Wednesday, November 6, 2013

Removing dependency on jQuery

Recently I've been working on removing jQuery from pdf2htmlEX.js.

jQuery was initially introduced as a handy cross-platform JavaScript syntax. Until recently, I didn't realized that IE(>=9) had already implemented most standard JavaScript APIs. I was still thinking about attachEvent vs addEventListener at that time.

A few days ago when I was trying to optimizing JS code, I found jQuery is really large (~90K minimized), while all other js and css files are no bigger than ~10K in total. Also lots of results from show that jQuery is really slow.

Currently most jQuery functions have been replaced with standard JavaScript APIs, except for $.extend and $.ajax, which will be worked out soon. Another exception is Element.classList which is not implemented in IE9, but I've copied a JS snippet from PDF.js for that.

I can indeed feel a boost on performance after the removal of jQuery, but the modification is likely to cause regression, although I've checked for each API I used.  I've tested the code on Firefox/Chrome on Linux, and I'll test on others as well.

Target browsers:
- IE >= 9
- Recent versions of Firefox / Chrome / Safari

Please help test (the git version of) pdf2htmlEX with your browser and file bugs if any.

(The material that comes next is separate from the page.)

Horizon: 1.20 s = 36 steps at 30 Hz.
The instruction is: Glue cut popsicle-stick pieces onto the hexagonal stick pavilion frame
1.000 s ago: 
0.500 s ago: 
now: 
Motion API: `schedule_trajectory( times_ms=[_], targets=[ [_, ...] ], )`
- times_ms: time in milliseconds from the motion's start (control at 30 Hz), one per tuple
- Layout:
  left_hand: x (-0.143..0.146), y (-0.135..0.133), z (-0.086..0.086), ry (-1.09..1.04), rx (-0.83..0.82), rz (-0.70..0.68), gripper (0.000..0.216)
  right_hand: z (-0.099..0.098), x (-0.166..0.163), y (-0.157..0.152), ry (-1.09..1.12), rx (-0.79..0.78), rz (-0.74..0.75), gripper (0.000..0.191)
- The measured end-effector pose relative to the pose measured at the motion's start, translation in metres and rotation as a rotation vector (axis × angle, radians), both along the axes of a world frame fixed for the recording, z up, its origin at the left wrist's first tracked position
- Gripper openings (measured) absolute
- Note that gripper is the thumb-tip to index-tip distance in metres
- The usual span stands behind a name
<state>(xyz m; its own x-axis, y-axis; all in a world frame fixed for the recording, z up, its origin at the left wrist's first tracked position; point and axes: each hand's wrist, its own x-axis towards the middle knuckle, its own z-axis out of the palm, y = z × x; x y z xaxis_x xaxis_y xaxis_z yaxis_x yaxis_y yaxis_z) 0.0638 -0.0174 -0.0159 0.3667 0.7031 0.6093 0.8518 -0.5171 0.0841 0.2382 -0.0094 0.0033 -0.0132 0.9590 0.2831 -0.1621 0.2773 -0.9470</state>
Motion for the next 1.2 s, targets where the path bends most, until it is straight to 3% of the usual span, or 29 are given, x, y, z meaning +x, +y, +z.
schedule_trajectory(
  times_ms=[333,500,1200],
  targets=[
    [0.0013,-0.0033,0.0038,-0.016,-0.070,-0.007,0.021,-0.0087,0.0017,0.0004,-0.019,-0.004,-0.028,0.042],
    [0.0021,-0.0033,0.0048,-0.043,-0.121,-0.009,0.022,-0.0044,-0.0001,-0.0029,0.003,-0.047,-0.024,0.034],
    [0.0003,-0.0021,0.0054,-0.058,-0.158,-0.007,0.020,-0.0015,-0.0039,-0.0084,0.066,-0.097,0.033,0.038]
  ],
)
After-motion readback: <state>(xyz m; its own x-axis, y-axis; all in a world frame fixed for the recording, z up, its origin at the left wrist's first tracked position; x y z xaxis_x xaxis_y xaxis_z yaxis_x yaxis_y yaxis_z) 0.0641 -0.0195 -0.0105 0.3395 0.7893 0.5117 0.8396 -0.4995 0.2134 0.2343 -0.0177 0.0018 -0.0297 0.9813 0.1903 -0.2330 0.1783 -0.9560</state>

Thanks!

Thursday, October 17, 2013

pdf2htmlEX v0.10 is out

pdf2htmlEX v0.10 is out, bringing experimental support for SVG image and Type 3 fonts.


* Lots of code cleaning
* Logo as loading indicator
* Add a logo
* Remove several CSS prefixes
* Background image optimization
* Support output background image in JPEG (--bg-format jpg)
* [Experimental] Support output background image in SVG (--bg-format svg)
* [Experimental] Support Type 3 fonts
* New options
--font-format (same as --font-suffix, but without the leading dot)

* Deprecated options:

Thursday, September 26, 2013

pdf2htmlEX got a logo

I managed to craft a logo with Inkscape, which is basically an emblem of "<pdf>". Perhaps it is not of much use, but I just hope that it can help visualizing the concept.

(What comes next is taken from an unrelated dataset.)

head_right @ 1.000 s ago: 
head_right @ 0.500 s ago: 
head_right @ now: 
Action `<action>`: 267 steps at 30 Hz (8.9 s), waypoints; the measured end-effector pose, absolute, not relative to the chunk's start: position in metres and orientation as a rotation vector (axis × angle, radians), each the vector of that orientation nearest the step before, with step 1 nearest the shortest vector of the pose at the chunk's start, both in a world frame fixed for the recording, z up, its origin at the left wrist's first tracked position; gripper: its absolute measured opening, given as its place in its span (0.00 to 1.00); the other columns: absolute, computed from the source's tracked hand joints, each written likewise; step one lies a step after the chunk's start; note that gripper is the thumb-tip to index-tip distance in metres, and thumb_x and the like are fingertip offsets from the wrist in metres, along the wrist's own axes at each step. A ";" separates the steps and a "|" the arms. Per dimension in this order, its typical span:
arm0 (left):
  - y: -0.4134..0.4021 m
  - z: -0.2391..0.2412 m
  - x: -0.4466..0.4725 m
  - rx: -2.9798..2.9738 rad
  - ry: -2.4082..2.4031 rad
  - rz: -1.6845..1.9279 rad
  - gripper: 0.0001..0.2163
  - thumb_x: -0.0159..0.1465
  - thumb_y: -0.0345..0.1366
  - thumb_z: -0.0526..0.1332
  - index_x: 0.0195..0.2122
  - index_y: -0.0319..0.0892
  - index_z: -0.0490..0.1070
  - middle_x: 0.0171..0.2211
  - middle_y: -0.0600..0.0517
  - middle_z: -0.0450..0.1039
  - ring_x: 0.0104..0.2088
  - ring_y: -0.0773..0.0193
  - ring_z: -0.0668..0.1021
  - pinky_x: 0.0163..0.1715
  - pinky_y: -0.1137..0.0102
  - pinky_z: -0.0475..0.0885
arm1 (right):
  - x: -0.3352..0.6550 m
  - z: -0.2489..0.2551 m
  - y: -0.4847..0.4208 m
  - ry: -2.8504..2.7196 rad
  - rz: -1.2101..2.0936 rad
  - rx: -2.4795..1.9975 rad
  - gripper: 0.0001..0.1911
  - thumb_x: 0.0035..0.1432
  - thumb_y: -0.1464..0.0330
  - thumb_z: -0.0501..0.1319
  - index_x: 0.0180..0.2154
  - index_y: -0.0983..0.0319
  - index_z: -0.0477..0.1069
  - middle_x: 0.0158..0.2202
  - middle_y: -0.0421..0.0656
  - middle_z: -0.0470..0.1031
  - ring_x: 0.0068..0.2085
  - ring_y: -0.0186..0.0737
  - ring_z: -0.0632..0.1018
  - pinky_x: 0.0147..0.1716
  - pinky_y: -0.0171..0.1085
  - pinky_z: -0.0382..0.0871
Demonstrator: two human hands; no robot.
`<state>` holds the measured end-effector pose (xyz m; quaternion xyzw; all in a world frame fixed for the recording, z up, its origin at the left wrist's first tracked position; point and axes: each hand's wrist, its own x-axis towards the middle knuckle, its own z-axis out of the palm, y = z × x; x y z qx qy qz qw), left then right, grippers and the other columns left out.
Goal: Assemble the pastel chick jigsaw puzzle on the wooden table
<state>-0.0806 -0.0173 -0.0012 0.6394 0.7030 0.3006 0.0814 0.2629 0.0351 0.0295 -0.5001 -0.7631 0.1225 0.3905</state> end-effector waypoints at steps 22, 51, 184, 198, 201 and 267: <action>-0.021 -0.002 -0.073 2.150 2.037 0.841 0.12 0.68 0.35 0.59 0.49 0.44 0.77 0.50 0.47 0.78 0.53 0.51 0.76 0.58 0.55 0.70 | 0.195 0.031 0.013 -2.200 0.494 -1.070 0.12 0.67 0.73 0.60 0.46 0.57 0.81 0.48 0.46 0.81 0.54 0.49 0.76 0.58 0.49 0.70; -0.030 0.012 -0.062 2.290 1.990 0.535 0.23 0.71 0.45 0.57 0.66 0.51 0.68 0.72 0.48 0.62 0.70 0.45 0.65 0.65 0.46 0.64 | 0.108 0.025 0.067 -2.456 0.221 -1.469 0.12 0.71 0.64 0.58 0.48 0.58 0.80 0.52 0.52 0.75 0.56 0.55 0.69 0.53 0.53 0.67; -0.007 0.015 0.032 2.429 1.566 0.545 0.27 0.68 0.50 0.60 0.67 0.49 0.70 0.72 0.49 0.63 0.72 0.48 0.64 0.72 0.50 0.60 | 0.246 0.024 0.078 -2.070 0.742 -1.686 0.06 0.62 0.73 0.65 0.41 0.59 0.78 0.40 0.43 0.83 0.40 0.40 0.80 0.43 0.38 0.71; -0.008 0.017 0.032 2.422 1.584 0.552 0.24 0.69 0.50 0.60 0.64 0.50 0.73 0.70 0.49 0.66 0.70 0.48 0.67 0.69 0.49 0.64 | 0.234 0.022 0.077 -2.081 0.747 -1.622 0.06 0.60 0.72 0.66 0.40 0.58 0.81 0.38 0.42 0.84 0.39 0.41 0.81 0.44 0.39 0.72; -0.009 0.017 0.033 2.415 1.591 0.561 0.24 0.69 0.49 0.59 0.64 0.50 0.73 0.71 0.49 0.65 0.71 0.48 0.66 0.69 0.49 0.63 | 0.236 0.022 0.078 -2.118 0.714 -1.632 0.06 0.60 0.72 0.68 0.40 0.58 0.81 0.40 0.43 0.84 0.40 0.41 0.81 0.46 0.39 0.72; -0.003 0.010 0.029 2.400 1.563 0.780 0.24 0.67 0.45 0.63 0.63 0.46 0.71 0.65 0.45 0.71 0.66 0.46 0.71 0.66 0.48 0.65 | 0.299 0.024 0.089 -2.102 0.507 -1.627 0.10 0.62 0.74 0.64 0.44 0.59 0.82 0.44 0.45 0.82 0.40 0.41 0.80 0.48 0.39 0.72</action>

The images are located in the logo/ folder, all of them are licensed under CC-BY 3.0.

Friday, September 20, 2013

Preliminary support for Type 3 fonts

I'm happy to announce that a preliminary support for type 3 fonts has been added to pdf2htmlEX. For now 2 simple PDFs from PDF.js are passed:

This feature is actually one of the features that I want to implement the most, since the very beginning. Another one is generating background images in SVG, a preliminary version of which has also just been added.

Both features rely on CairoOutputDev from poppler, which further replies on cairo and freetype. Actually it might be possible to eliminate the dependency on freetype, but I don't want to touch those files in order to make it easier to merge upstream files in the future. Anyway seems that freetype is depended by poppler, so no big deal.

To enable this feature, you need the latest source code from git. Add `-DENABLE_SVG=ON` to cmake, and `--process-type3=1` when running pdf2htmlEX.

The current idea is, for each type 3 font, to dump each glyph into an SVG image and then combine them into a font with FontForge. It's actually inspired by FontCustom, I realized the capability of importing SVG glyphs of FontForge by reading the code of FontCustom.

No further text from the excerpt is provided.